High salt consumption not dangerous, new European study finds, but U.S. experts disagree
Low levels of salt consumption are associated with a higher rate of cardiovascular disease and deaths, European researchers reported Tuesday, but U.S. experts promptly criticized the study, which contradicts the prevailing dietary wisdom. “This study might need to be taken with a grain of salt,” Dr. Peter Briss of the Centers for Disease Control and Prevention told the New York Times. Dr. Ralph Sacco of the University of Miami, president of the American Heart Assn., also criticized the study’s design and conclusions, noting that the association would continue to stand by its guideline that Americans should consume no more than 1,500 milligrams of salt per day, well below the current average of about 3,500 mg per day. He argued that a vast amount of literature supports the current recommendation and that one study is not sufficient to make any changes in the guidelines.
The level of salt in the diet has been a highly controversial topic for at least two decades. Opponents of salt argue, and several studies have shown, that higher levels of salt increase blood pressure and are associated with higher rates of cardiovascular disease and deaths from heart attacks. Proponents, however, argue that only a small proportion of the population, at best, is susceptible to the deleterious effects of salt and that the rest of the populace should not have to give up the flavor-enhancing effects of the food additive. In that group, some have even suggested, low salt intake might even be deleterious.
Despite this controversy, there have been growing efforts to decrease the amount of salt in food. The biggest sources of salt are processed foods purchased in grocery stores and prepared food served in restaurants and, particularly, fast-food establishments. In those places, the additive is favored for enhancing the taste of the food. Only about a quarter of salt consumption occurs in the home, for most people.
In the new study, reported in the Journal of the American Medical Assn., a European team headed by Dr. Jan Staessen of the University of Leuven in Belgium studied 2,856 people who did not have hypertension or cardiovascular disease at the beginning of the study. The subjects collected all their urine for exactly 24 hours at the beginning and end of the study, and researchers measured the amount of salt they excreted, a common measure of salt consumption. The group was then divided into thirds based on salt excretion and monitored for as long as 7.9 years.
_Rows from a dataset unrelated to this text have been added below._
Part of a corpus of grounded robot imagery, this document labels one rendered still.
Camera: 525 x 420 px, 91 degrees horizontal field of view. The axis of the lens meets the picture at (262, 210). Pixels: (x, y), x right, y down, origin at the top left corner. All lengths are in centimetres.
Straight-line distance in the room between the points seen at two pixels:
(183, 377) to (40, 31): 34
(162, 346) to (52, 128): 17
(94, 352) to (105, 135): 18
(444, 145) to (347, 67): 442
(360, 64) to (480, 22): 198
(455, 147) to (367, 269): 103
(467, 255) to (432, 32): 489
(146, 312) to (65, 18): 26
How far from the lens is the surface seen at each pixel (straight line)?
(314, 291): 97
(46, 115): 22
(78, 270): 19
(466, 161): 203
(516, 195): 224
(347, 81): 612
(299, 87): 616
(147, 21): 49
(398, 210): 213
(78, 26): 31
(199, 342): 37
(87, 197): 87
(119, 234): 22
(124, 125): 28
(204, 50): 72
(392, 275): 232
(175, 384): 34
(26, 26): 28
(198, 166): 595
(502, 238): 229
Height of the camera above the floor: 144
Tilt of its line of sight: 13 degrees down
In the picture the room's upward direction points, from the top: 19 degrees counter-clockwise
The researchers observed 50 deaths in the third of the subjects with the lowest salt consumption, 24 in the third with mid-range consumption and 10 in the third with the highest consumption. The risk of cardiovascular disease was 56% higher in the third of the group with the lowest salt intake. No association between salt intake and hypertension was observed. Increased intake of sodium was associated with an increase in systolic blood pressure, but all the subjects had a low enough blood pressure at the beginning of the study that the increase did not boost them into a hypertensive category.
The results do “not support the current recommendations of a generalized and indiscriminate reduction of salt intake at the population level,” the authors wrote.
But experts noted that the participants in the study were all white and young and that they were not monitored for long enough. Moreover, there were very few cardiovascular events observed, making it difficult to draw conclusions. Hypertension tends to be a disease of the elderly, the experts noted, and it takes a long time for its effects to produce cardiovascular disease. Blacks and other ethnic groups are also much more susceptible to hypertension and the effects of salt, so the results may not be generalizable to the population at large. Also, subjects who had the lowest sodium excretion produced the least amount of urine during the 24-hour period, suggesting that they may not have collected all of their urine, which would mean that the measured salt excretion was incorrect.
“One message that you might take out of this is that, for people who are young and healthy and have normal blood pressure, there is not a compelling reason for them to restrict sodium,” said Dr. Jerome Fleg, a medical officer and cardiologist at the National Heart, Lung and Blood Institute. “Perhaps we should target the groups that would benefit the most: those who are at high risk for cardiovascular disease, those who are sodium sensitive, blacks, older people and those who are already hypertensive.... Targeting those groups would give the biggest bang for the buck.”
But Michael F. Jacobson, executive director of the Center for Science in the Public Interest, argued that we should begin intervening while people are still healthy: “My view is that one flawed, but new, paper shouldn’t distract people from the enormous evidence from epidemiology, animal, clinical and intervention studies that, as the Institute of Medicine affirmed last year, reducing sodium levels in packaged and restaurant food would save thousands of lives a year and should be required by the Food and Drug Administration.”